**Brief:** Each entry below is to be printed verbatim.

[Records from a data source]
'''
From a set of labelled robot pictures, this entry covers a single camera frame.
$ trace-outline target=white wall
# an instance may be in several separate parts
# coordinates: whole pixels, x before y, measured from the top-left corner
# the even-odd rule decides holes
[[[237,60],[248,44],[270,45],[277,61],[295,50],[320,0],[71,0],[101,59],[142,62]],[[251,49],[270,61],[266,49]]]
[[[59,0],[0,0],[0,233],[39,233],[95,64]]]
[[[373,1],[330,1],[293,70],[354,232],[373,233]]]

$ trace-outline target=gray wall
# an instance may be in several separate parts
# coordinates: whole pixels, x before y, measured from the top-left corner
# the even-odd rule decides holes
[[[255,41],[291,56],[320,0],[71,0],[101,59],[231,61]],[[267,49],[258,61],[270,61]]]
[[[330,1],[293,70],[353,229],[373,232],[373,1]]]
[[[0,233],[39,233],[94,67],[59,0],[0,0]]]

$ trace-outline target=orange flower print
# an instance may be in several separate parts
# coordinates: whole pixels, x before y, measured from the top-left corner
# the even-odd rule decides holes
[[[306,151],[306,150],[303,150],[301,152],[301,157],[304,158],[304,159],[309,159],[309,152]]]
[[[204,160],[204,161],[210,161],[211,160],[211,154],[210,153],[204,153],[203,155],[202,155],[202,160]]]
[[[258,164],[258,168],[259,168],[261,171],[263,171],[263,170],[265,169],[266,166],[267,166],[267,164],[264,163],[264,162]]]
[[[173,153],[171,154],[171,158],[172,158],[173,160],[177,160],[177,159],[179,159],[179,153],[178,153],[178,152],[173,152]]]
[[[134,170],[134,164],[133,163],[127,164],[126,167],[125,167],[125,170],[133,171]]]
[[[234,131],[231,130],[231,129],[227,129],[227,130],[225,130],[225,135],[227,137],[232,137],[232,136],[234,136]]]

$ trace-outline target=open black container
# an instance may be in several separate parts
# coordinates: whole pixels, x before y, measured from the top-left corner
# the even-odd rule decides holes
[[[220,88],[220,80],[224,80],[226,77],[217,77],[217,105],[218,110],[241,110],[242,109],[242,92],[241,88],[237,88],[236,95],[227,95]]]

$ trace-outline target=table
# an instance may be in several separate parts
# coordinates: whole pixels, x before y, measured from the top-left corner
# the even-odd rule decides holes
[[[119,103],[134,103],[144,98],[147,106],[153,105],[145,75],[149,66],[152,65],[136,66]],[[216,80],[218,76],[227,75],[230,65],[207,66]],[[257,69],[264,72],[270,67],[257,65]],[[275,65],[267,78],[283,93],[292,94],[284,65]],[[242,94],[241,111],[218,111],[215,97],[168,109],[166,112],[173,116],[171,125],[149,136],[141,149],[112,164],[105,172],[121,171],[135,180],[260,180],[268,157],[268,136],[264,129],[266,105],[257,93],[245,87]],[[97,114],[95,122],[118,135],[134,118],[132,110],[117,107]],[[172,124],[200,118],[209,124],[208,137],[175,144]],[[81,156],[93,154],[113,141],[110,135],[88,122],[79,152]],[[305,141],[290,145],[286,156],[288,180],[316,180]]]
'''
**Written response:**
From a set of labelled robot pictures, this entry covers a single camera frame.
$ trace-outline target=white wall
# an instance may be in several separate parts
# coordinates: whole pixels, x before y, measured from the top-left corner
# the even-odd rule decides holes
[[[237,60],[248,44],[270,45],[277,61],[295,50],[320,0],[71,0],[101,59],[142,62]],[[251,49],[270,61],[266,49]]]
[[[59,0],[0,0],[0,233],[39,233],[95,64]]]
[[[373,1],[330,1],[293,70],[354,232],[373,233]]]

$ trace-outline target=gray wall
# an instance may be in several separate parts
# coordinates: whole pixels, x before y, measured from the top-left corner
# the even-odd rule decides holes
[[[255,41],[291,56],[320,0],[71,0],[101,59],[231,61]],[[267,49],[258,61],[270,61]]]
[[[330,1],[293,70],[353,229],[373,232],[373,1]]]
[[[0,233],[39,233],[94,67],[59,0],[0,0]]]

$ trace-outline target=orange flower print
# an instance may be in several separate parts
# coordinates: whole pixels, x before y, measured from the top-left corner
# the even-odd rule decides holes
[[[306,151],[306,150],[303,150],[301,152],[301,157],[304,158],[304,159],[309,159],[309,152]]]
[[[204,160],[204,161],[210,161],[211,160],[211,154],[210,153],[204,153],[203,155],[202,155],[202,160]]]
[[[258,164],[258,168],[259,168],[261,171],[263,171],[263,170],[265,169],[266,166],[267,166],[267,164],[264,163],[264,162]]]
[[[173,153],[171,154],[171,158],[172,158],[173,160],[177,160],[177,159],[179,159],[179,153],[178,153],[178,152],[173,152]]]
[[[134,170],[134,164],[133,163],[127,164],[126,167],[125,167],[125,170],[133,171]]]
[[[234,131],[231,130],[231,129],[227,129],[227,130],[225,130],[225,135],[227,137],[232,137],[232,136],[234,136]]]

$ trace-outline target=open black container
# an instance may be in several separate parts
# coordinates: whole pixels, x before y, measured from the top-left corner
# the even-odd rule decides holes
[[[220,88],[220,80],[224,80],[226,77],[217,77],[217,105],[218,110],[241,110],[242,109],[242,92],[241,88],[237,88],[236,95],[227,95]]]

$ trace-outline target=table
# an instance may be in several separate parts
# coordinates: whole pixels, x before y, measured from the top-left corner
# the even-odd rule decides holes
[[[119,103],[134,103],[144,98],[147,106],[153,105],[145,75],[149,66],[152,65],[136,66]],[[216,80],[218,76],[227,75],[230,65],[207,66]],[[257,69],[264,72],[270,67],[257,65]],[[275,65],[267,78],[283,93],[292,94],[284,65]],[[242,94],[241,111],[218,111],[215,97],[168,109],[166,112],[173,116],[171,125],[149,136],[141,149],[112,164],[105,172],[121,171],[135,180],[260,180],[268,157],[268,136],[264,129],[266,105],[257,93],[245,87]],[[97,114],[95,122],[118,135],[134,118],[132,110],[117,107]],[[172,124],[200,118],[209,124],[208,137],[175,144]],[[81,156],[93,154],[113,141],[110,135],[88,122],[79,152]],[[305,141],[290,145],[286,156],[288,180],[316,180]]]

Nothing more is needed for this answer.